Von Wolfgang Schlichting – Publizist + Buchautor

Der „Görlitzer Park“, das Zentrum für schutz- und hilfsbedürftige Flüchtlinge, die sich beruflich integriert haben und dort als freiberuflich tätige Drogendealer mit Erlaubnis der Berliner Behörden gegen § 29 Abs. 1 des Betäubungsmittelgesetzes verstoßen, stehen ab sofort unter Polizeischutz, in der Zeit von 07:00 Uhr bis 16:30 Uhr (9,5 Stunden, weil die Drogendealer auch die gewerkschaftlich vorgeschriebenen Pausen einhalten) sind dort 2 mobile Polizeiwachen mit jeweils 3 Beamten stationiert, die blitzschnell zur Stelle sind, wenn es Probleme zwischen Drogendealer + Drogendealer, oder Drogendealer + Kunden gibt, was allerdings auch dringend nötig war, weil die frisch zugereisten, afrikanischen Dealer den schon langjährig im „Görlitzer Park“ etablierten Dealern ihre Standplätze streitig machen und dabei nicht zimperlich sind.

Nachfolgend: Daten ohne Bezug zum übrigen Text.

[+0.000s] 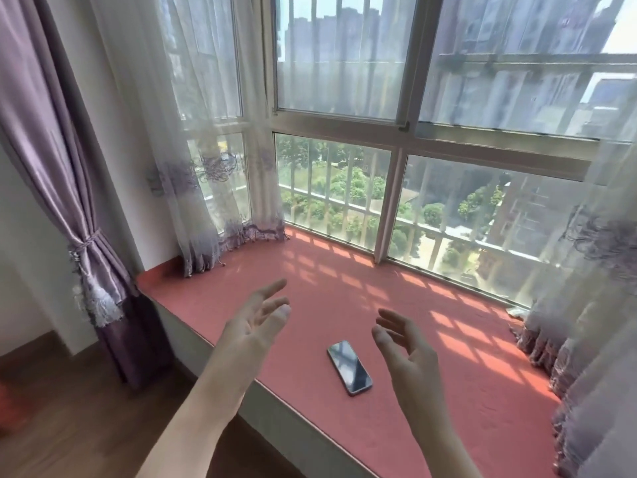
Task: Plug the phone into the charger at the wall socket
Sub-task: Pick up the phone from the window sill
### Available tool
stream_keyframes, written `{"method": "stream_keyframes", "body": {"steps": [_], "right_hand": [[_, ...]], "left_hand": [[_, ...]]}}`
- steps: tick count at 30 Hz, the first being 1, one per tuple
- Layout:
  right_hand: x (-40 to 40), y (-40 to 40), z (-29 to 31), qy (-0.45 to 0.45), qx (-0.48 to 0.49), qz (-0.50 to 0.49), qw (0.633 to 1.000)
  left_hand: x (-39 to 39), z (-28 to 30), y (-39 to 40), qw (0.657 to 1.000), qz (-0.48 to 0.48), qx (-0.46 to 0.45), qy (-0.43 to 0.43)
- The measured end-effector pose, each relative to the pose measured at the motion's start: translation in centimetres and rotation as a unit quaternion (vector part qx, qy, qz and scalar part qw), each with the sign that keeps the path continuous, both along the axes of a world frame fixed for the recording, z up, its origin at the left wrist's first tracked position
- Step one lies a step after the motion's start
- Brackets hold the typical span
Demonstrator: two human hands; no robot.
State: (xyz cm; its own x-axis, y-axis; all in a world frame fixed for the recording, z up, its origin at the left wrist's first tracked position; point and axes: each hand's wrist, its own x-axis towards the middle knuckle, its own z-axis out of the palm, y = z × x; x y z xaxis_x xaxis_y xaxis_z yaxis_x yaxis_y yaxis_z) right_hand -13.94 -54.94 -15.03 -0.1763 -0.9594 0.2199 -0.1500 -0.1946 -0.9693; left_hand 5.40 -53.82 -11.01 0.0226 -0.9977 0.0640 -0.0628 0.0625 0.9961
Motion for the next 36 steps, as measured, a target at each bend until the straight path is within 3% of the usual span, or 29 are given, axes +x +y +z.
{"method": "stream_keyframes", "body": {"steps": [8, 16, 23, 36], "right_hand": [[-2.6, -12.1, -1.6, 0.021, 0.024, 0.022, 0.999], [-3.6, -20.3, -7.5, 0.051, 0.062, 0.014, 0.997], [-2.6, -25.0, -16.3, 0.075, 0.147, -0.027, 0.986], [-0.3, -26.8, -30.2, 0.226, 0.276, -0.028, 0.934]], "left_hand": [[-2.8, -1.5, -11.1, 0.999, 0.033, 0.015, 0.018], [-4.2, -7.1, -19.4, 0.996, 0.048, 0.065, 0.025], [-3.6, -12.6, -24.9, 0.995, 0.042, 0.094, 0.013], [-3.6, -21.5, -28.2, 0.993, 0.02, 0.118, 0.011]]}}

Da die afrikanischen Neuzugänge mit Messern und Macheten mindestens genau so gut umgehen können, wie die überwiegend aus arabischen Ländern stammenden, etablierten Drogendealer und die Kunden nicht durch blutige Revierkämpfe abgeschreckt werden sollen, hat der Berliner Innensenator Andreas Geisel (SPD) beschlossen, dass die beiden mobilen Polizeiwachen im „Görli“ für ein reibungslosen Handel mit Drogen sorgen sollen. Der Sprecher der „GdP“ (Gewerkschaft der Polizei) Benjamin Jandro ist fest davon überzeugt, dass durch die Anwesenheit der Polizisten kein einziger Drogenhändler seine freiberufliche Tätigkeit im „Görlitzer Park“ aufgeben wird, weil als schlimmste Strafe von den Polizisten lediglich ein Platzverweis ausgesprochen werden kann, doch an der Reduzierung der Drogendealer besteht Seitens der regierenden Berliner Politiker auch kein Interesse, wichtig ist jedoch, dass in den Berliner Zeitungen nicht regelmäßig über Gewaltverbrechen im „Görlitzer Park“ berichtet wird, weil das am Image der Hauptstadt kratzt und möglicherweise auch Touristen von einem Besuch des „Görli“ abhält. Ob die regierenden LINKEN und GRÜNEN Politiker zu den Stammkunden der Drogendealer gehören, bleibt als Frage offen.